Description
Delightful explosion of flavor wrapped in warm corn tortillas, featuring tender fish, crunchy veggies, and spicy chipotle mayo.
Ingredients
- White fish fillets (cod or tilapia)
- Corn tortillas
- Cabbage
- Carrots
- Fresh cilantro
- Lime
- Avocado
- Chipotle mayo
- Salt
- Pepper
- Olive oil
Instructions
- Prepare the Slaw: Shred cabbage and carrots, mix with chopped cilantro, lime juice, salt, and pepper.
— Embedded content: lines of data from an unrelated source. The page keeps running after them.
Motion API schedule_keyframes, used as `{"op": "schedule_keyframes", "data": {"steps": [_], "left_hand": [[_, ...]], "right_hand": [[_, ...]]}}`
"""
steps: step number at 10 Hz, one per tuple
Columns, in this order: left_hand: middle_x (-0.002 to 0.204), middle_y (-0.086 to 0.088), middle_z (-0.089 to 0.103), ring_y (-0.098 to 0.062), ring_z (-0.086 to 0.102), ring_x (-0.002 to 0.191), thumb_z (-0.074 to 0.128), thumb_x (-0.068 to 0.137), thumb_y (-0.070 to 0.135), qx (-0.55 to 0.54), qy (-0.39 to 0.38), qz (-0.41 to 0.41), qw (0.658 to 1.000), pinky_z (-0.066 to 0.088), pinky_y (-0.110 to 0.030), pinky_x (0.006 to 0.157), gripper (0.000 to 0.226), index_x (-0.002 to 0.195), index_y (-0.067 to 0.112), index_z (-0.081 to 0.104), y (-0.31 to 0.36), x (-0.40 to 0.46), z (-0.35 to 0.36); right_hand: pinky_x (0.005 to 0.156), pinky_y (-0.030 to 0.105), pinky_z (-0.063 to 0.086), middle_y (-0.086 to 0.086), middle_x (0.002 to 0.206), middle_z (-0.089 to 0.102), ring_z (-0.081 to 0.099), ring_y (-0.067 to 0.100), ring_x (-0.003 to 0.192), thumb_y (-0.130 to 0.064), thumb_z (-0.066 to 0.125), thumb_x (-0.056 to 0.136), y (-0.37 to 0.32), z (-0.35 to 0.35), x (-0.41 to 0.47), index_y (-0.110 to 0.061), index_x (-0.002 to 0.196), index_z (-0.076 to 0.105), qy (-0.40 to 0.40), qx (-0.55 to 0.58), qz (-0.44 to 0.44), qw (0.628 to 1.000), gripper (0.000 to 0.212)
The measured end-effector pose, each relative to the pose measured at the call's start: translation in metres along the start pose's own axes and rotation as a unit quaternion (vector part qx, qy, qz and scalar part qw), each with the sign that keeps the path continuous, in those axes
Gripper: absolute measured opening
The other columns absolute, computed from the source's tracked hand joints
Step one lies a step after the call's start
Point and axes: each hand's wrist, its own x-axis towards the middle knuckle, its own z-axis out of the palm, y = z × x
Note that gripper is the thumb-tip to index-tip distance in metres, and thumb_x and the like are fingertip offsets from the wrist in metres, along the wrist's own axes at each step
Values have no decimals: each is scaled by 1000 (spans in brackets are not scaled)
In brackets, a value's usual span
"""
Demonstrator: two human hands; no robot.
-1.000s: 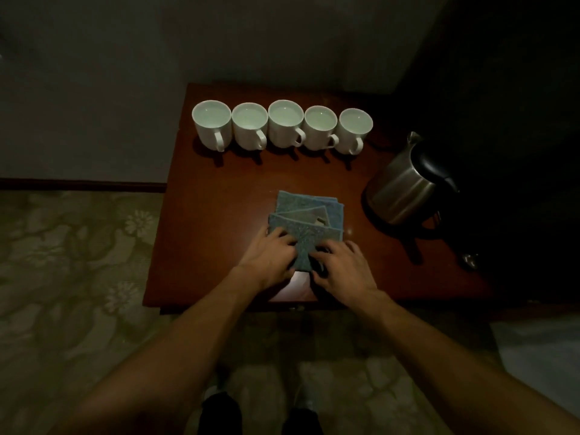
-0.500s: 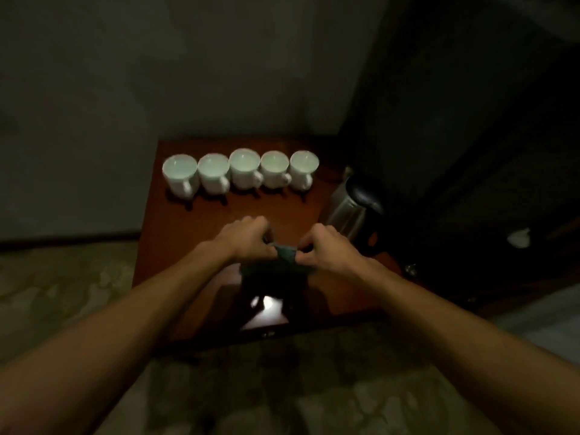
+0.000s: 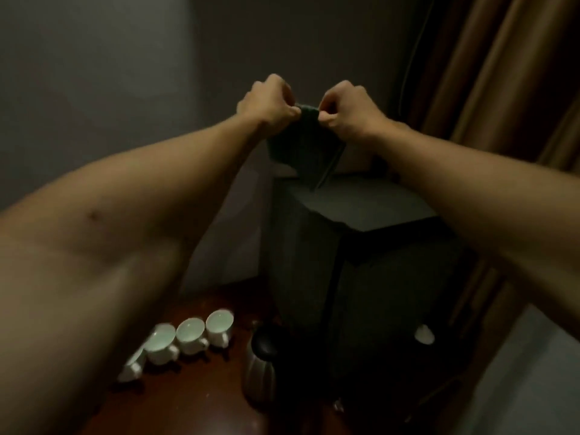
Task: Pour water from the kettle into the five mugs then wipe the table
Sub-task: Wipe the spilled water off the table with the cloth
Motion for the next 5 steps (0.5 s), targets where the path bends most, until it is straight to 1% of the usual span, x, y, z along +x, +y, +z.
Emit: {"op": "schedule_keyframes", "data": {"steps": [1,2,3,4,5], "left_hand": [[119,-5,63,-23,63,105,66,97,30,93,-3,24,995,53,-38,87,31,127,21,61,20,11,75],[128,-13,62,-34,62,115,66,97,33,156,-99,23,982,50,-41,94,40,131,15,58,9,-11,143],[125,-6,65,-24,60,107,65,94,46,200,-238,33,950,46,-41,95,40,129,26,61,-10,-50,193],[127,1,66,-19,62,109,60,96,49,189,-247,17,950,50,-38,92,43,136,31,61,-17,-64,152],[132,1,66,-20,62,120,61,98,43,186,-251,-13,950,49,-44,105,39,133,28,64,-26,-77,107]], "right_hand": [[96,52,61,13,117,72,72,32,107,-27,66,105,61,15,-3,-19,122,71,43,-83,71,993,19],[94,45,56,21,127,68,68,41,114,-25,64,106,116,48,-38,-11,129,69,-42,-134,111,984,27],[106,46,56,12,137,65,65,28,123,-24,70,105,157,76,-76,-14,134,67,-190,-108,129,967,31],[109,41,54,11,146,65,63,27,132,-28,72,103,160,62,-87,-19,139,73,-197,-85,121,969,36],[111,35,49,8,153,64,62,24,138,-24,73,102,145,44,-94,-19,144,70,-162,-38,114,979,43]]}}
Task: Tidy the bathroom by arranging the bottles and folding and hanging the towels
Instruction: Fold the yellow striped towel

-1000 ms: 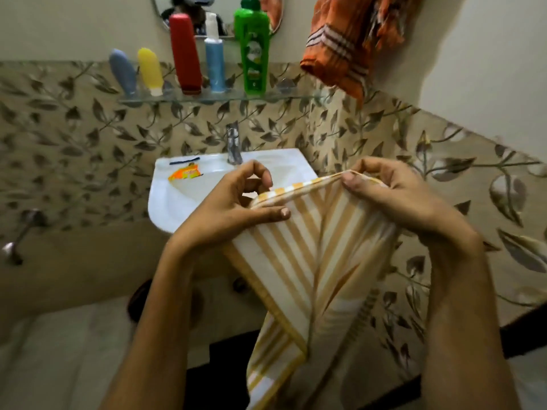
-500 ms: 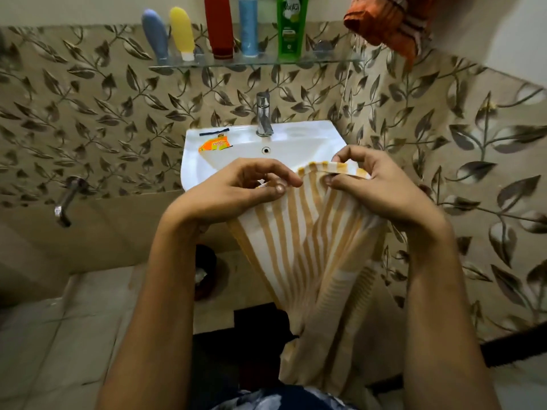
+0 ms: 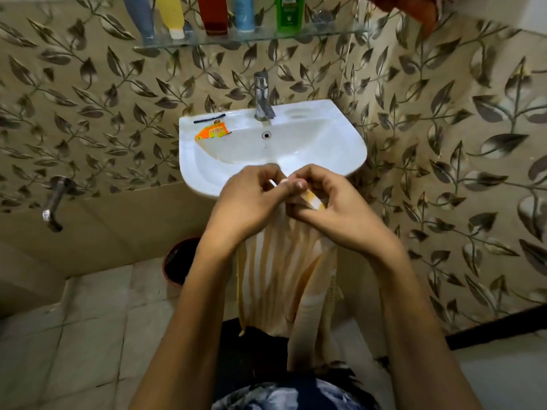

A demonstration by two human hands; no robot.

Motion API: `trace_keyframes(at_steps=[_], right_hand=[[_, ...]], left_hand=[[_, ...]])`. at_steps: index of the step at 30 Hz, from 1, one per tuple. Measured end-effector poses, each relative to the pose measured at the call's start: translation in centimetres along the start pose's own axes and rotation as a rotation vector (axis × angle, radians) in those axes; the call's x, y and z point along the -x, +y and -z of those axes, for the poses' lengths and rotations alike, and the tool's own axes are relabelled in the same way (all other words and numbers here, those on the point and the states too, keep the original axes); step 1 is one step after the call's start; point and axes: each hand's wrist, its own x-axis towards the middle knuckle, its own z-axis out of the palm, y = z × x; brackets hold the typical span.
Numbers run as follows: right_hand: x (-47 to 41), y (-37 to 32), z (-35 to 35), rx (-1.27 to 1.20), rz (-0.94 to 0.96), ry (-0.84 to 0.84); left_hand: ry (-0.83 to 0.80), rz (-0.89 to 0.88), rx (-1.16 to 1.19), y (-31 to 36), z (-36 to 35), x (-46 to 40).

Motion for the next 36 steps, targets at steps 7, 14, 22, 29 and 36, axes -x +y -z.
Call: trace_keyframes(at_steps=[7,14,22,29,36], right_hand=[[0.8,6.4,-1.2,-0.037,-0.35,-0.259],[1.0,7.1,-0.6,0.032,-0.289,-0.183],[-0.6,3.3,-0.1,0.073,-0.068,-0.105],[-1.1,2.8,0.5,0.109,0.0,-0.051],[-0.9,3.5,1.6,-0.12,-0.042,-0.284]], left_hand=[[0.177,-0.028,-0.03,0.7,1.4,0.5],[0.423,0.115,0.0,-1.3,2.8,0.2],[-0.297,-0.054,-0.157,0.4,0.3,1.1],[-0.056,-0.064,-0.354,0.7,-0.1,0.8],[0.135,-0.261,-0.151,2.2,1.9,1.4]])
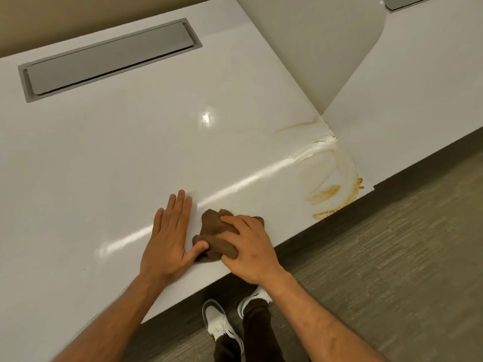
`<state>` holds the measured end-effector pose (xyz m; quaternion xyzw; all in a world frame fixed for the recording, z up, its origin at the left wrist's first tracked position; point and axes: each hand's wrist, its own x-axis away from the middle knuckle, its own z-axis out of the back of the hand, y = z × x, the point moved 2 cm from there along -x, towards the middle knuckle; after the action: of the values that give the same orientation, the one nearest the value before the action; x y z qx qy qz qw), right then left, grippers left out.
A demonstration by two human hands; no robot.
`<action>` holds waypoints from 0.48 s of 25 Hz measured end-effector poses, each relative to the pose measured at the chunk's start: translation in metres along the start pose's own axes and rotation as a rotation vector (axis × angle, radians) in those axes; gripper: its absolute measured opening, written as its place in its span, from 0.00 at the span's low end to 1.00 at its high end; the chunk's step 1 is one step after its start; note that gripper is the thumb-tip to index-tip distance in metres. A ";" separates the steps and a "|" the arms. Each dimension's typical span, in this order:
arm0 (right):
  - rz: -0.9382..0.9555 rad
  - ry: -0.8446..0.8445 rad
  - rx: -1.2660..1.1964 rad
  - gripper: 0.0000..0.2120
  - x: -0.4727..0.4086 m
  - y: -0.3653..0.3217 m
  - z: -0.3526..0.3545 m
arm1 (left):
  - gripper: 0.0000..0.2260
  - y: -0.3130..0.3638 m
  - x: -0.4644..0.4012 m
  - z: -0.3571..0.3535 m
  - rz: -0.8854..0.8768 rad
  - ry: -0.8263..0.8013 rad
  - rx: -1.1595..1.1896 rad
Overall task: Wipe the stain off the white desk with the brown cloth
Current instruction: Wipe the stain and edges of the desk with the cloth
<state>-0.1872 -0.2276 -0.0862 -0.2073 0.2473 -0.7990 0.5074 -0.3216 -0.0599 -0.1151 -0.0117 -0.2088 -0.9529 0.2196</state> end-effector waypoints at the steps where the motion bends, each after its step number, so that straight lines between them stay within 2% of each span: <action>1: -0.052 0.003 -0.028 0.16 0.009 0.003 0.008 | 0.42 0.000 0.000 0.001 0.030 0.008 -0.007; 3: -0.213 0.080 -0.222 0.17 0.026 0.012 0.030 | 0.41 0.002 0.001 0.003 0.069 0.015 -0.017; 6: -0.424 0.403 -0.533 0.19 0.046 0.038 0.081 | 0.40 0.005 0.000 0.003 0.071 -0.017 -0.015; 8: -0.490 0.613 -0.545 0.20 0.054 0.064 0.111 | 0.39 0.004 -0.001 0.004 0.072 -0.028 -0.023; 9: -0.542 0.665 -0.526 0.20 0.052 0.077 0.121 | 0.39 0.004 -0.001 0.003 0.072 -0.031 -0.031; 11: -0.672 0.589 -0.414 0.23 0.042 0.103 0.117 | 0.38 0.002 -0.001 0.003 0.069 -0.039 -0.050; 12: -0.728 0.486 -0.239 0.26 0.035 0.114 0.108 | 0.38 0.002 -0.002 0.002 0.067 -0.042 -0.058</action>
<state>-0.0577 -0.3206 -0.0665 -0.1445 0.3606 -0.9167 0.0931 -0.3192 -0.0602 -0.1130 -0.0452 -0.1851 -0.9503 0.2463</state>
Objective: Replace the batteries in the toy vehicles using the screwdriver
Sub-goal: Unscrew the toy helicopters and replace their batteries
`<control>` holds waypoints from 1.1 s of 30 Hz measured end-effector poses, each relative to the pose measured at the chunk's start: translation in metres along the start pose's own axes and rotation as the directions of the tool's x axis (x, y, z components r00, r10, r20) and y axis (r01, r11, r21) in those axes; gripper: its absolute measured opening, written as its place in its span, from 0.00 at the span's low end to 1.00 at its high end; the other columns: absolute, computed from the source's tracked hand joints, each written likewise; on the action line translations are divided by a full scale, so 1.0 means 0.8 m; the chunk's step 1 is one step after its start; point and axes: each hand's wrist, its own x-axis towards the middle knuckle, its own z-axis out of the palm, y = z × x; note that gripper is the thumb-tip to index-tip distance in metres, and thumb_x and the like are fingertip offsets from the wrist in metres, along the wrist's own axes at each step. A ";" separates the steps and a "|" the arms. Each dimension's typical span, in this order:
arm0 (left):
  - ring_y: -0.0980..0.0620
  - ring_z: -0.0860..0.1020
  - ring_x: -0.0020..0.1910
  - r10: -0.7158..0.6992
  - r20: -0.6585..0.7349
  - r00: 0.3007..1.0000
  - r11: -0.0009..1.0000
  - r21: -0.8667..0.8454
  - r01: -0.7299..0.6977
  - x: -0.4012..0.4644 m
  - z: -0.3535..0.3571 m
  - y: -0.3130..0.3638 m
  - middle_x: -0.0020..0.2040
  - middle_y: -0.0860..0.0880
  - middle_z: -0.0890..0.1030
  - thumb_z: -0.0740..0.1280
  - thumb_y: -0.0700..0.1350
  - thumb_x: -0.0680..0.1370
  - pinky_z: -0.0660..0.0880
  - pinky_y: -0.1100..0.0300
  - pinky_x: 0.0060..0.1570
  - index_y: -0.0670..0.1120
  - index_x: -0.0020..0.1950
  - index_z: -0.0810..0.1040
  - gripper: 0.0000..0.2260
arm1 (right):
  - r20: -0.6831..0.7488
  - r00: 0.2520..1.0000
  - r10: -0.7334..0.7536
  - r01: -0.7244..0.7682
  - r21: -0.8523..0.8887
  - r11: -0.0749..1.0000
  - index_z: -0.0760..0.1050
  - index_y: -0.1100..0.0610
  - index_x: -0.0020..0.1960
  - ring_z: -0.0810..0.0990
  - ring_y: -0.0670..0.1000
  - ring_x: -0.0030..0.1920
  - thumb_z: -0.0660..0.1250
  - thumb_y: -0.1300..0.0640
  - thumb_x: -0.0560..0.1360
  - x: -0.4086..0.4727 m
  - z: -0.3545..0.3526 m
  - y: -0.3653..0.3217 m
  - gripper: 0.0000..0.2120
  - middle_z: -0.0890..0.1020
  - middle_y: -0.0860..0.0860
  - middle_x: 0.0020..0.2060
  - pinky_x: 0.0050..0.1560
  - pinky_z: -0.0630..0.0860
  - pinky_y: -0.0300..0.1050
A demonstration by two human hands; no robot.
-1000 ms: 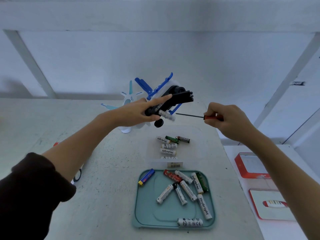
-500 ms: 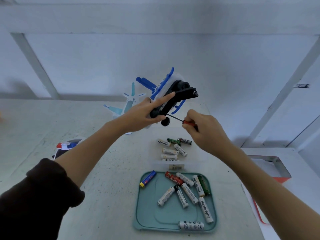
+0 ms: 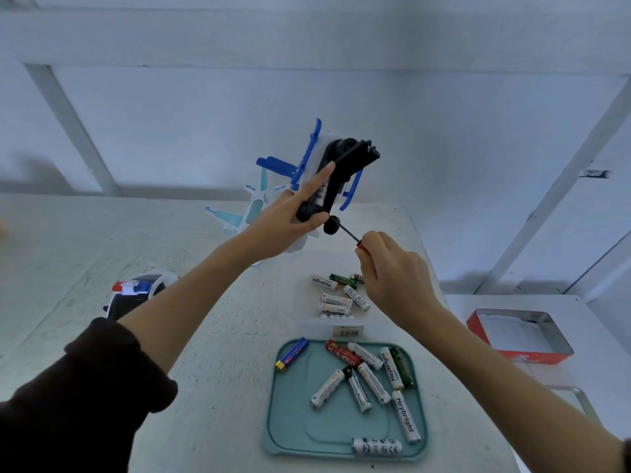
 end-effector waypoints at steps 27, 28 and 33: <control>0.47 0.72 0.46 -0.060 0.376 0.925 0.982 0.189 -0.014 0.014 -0.018 -0.003 0.49 0.46 0.71 0.60 0.55 0.80 0.68 0.59 0.47 0.75 0.68 0.46 0.27 | 0.173 0.976 0.134 -0.114 -0.117 0.986 0.73 0.62 0.44 0.69 0.54 0.30 0.63 0.59 0.75 0.062 -0.036 0.033 0.05 0.70 0.49 0.30 0.30 0.62 0.41; 0.50 0.71 0.43 -0.060 0.379 0.923 0.978 0.209 -0.023 0.014 -0.018 -0.001 0.46 0.48 0.69 0.60 0.54 0.80 0.66 0.61 0.45 0.75 0.69 0.46 0.27 | 0.177 0.975 0.136 -0.118 -0.107 0.987 0.74 0.62 0.44 0.69 0.54 0.30 0.63 0.59 0.75 0.062 -0.036 0.035 0.05 0.70 0.49 0.30 0.29 0.60 0.40; 0.56 0.69 0.42 -0.051 0.399 0.915 0.964 0.258 -0.059 0.016 -0.017 0.005 0.47 0.52 0.68 0.60 0.54 0.81 0.64 0.64 0.42 0.76 0.67 0.45 0.27 | 0.168 0.973 0.156 -0.146 -0.069 0.987 0.73 0.61 0.43 0.67 0.52 0.28 0.65 0.60 0.74 0.051 -0.041 0.042 0.04 0.68 0.47 0.27 0.28 0.58 0.37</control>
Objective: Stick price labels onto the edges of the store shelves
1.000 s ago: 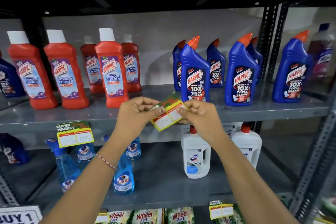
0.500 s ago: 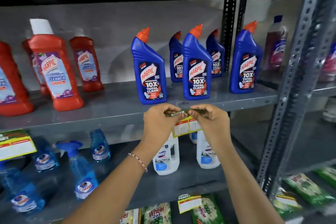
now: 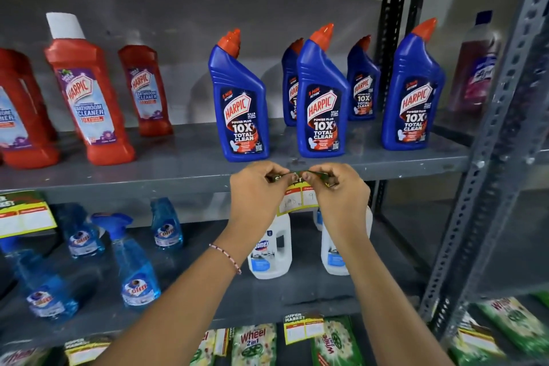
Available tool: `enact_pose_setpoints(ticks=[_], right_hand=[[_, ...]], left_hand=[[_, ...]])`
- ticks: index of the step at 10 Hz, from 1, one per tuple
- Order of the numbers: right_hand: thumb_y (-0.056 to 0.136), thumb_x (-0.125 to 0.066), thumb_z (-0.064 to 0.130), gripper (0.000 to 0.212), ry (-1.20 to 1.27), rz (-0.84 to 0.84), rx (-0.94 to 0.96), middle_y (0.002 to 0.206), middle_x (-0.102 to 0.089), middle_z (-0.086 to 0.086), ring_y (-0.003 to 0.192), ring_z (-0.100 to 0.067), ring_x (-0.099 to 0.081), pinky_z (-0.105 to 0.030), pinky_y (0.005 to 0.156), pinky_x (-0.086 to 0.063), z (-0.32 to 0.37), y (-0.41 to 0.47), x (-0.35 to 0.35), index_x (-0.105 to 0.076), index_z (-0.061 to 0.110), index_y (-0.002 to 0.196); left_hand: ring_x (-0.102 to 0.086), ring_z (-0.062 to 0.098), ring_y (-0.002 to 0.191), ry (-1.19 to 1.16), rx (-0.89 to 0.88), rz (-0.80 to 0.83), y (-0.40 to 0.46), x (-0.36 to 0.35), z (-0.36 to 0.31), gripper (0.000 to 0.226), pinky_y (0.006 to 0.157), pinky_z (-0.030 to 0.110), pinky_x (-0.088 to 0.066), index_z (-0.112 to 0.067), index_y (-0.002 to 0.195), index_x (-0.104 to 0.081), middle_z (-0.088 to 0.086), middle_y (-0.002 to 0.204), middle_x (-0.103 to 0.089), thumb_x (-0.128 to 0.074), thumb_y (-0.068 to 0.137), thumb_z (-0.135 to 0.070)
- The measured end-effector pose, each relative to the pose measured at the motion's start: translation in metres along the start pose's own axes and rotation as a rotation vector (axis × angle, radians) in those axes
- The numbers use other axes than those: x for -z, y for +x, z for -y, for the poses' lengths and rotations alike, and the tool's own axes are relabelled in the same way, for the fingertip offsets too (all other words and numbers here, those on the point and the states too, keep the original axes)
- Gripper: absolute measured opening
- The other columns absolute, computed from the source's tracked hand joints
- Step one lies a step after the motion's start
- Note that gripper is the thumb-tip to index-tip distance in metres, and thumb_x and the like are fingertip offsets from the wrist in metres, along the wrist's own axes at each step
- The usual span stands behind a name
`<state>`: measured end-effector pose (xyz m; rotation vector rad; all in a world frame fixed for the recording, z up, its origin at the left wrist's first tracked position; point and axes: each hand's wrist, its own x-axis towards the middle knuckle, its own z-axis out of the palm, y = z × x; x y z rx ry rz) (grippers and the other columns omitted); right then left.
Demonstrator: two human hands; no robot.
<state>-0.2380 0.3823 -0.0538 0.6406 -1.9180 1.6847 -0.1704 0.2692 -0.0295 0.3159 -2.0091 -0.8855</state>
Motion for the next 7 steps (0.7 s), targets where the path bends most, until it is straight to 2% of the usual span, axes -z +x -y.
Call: enact_pose_setpoints(ticks=[1,2,3,4,5,6,7], right_hand=[[0.080,-0.080,0.022,0.013,-0.048,-0.048,0.006,0.088,-0.064,0.008,0.079,-0.007,-0.060,-0.016,0.069,-0.046,-0.001,-0.002,-0.001,-0.068,0.024,0.084],[0.076,-0.082,0.025,0.021,-0.062,-0.092,0.002,0.086,-0.053,0.014,0.082,-0.011,-0.054,-0.019,0.070,-0.045,-0.001,-0.003,-0.001,-0.065,0.024,0.087],[0.078,-0.080,0.023,0.022,-0.032,-0.133,-0.018,0.088,-0.054,0.013,0.081,-0.008,-0.053,-0.013,0.069,-0.044,-0.003,-0.005,-0.002,-0.064,0.024,0.092],[0.080,-0.079,0.019,0.020,0.035,-0.200,-0.064,0.093,-0.059,0.002,0.077,-0.005,-0.054,-0.010,0.069,-0.045,-0.004,-0.006,0.000,-0.064,0.022,0.094],[0.085,-0.069,0.004,0.015,0.022,-0.264,-0.104,0.097,-0.060,-0.005,0.071,-0.003,-0.054,-0.012,0.069,-0.048,0.001,-0.008,0.000,-0.064,0.017,0.091],[0.087,-0.058,-0.004,0.020,-0.010,-0.357,-0.058,0.103,-0.059,-0.008,0.074,-0.011,-0.055,-0.012,0.071,-0.047,0.014,-0.016,-0.005,-0.063,0.013,0.095],[0.089,-0.056,-0.001,0.019,0.009,-0.311,0.152,0.103,-0.058,-0.006,0.089,-0.021,-0.058,-0.038,0.081,-0.051,0.034,-0.028,-0.028,-0.061,0.011,0.103]], left_hand=[[-0.064,0.007,0.070,0.071,-0.075,-0.062,-0.001,0.001,0.003,0.011,0.067,0.024,-0.055,-0.016,0.078,-0.074,-0.004,0.077,-0.071,-0.082,0.074,-0.024],[-0.055,0.005,0.072,0.154,-0.105,-0.152,0.001,0.008,0.009,0.023,0.061,0.014,-0.044,-0.018,0.080,-0.066,-0.008,0.086,-0.061,-0.083,0.071,-0.032],[-0.057,0.007,0.084,0.185,-0.120,-0.134,0.003,0.017,0.014,0.027,0.063,0.019,-0.047,-0.019,0.085,-0.062,-0.009,0.095,-0.057,-0.080,0.075,-0.035],[-0.063,0.010,0.090,0.216,-0.165,-0.108,0.003,0.025,0.020,0.020,0.064,0.025,-0.053,-0.020,0.081,-0.061,-0.012,0.095,-0.056,-0.077,0.080,-0.031],[-0.061,0.009,0.078,0.211,-0.191,-0.103,0.002,0.040,0.032,0.012,0.063,0.029,-0.055,-0.019,0.079,-0.063,-0.014,0.088,-0.056,-0.074,0.082,-0.019],[-0.058,0.010,0.073,0.205,-0.265,-0.102,0.000,0.063,0.051,0.009,0.065,0.035,-0.055,-0.018,0.083,-0.067,-0.008,0.087,-0.062,-0.069,0.083,-0.009],[-0.063,0.016,0.089,0.180,-0.336,-0.137,-0.001,0.090,0.065,0.014,0.079,0.035,-0.056,-0.015,0.099,-0.069,-0.001,0.100,-0.069,-0.062,0.088,-0.010]])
- Marinate the Fish: Combine lime juice, olive oil, salt, and pepper in a bowl, add fish fillets, and marinate for 15-20 minutes.
- Cook the Fish: Heat a skillet over medium, add oil, and cook fish for 3-4 minutes on each side until flaky.
- Warm the Tortillas: Gently warm corn tortillas in a separate pan.
- Assemble the Tacos: On each tortilla, place cooked fish, top with citrus slaw, slices of avocado, and drizzle with chipotle mayo.
- Serve Immediately.
Notes
Store leftovers in airtight containers; slaw lasts 2-3 days, fish best within one day. Gently warm fish when reheating.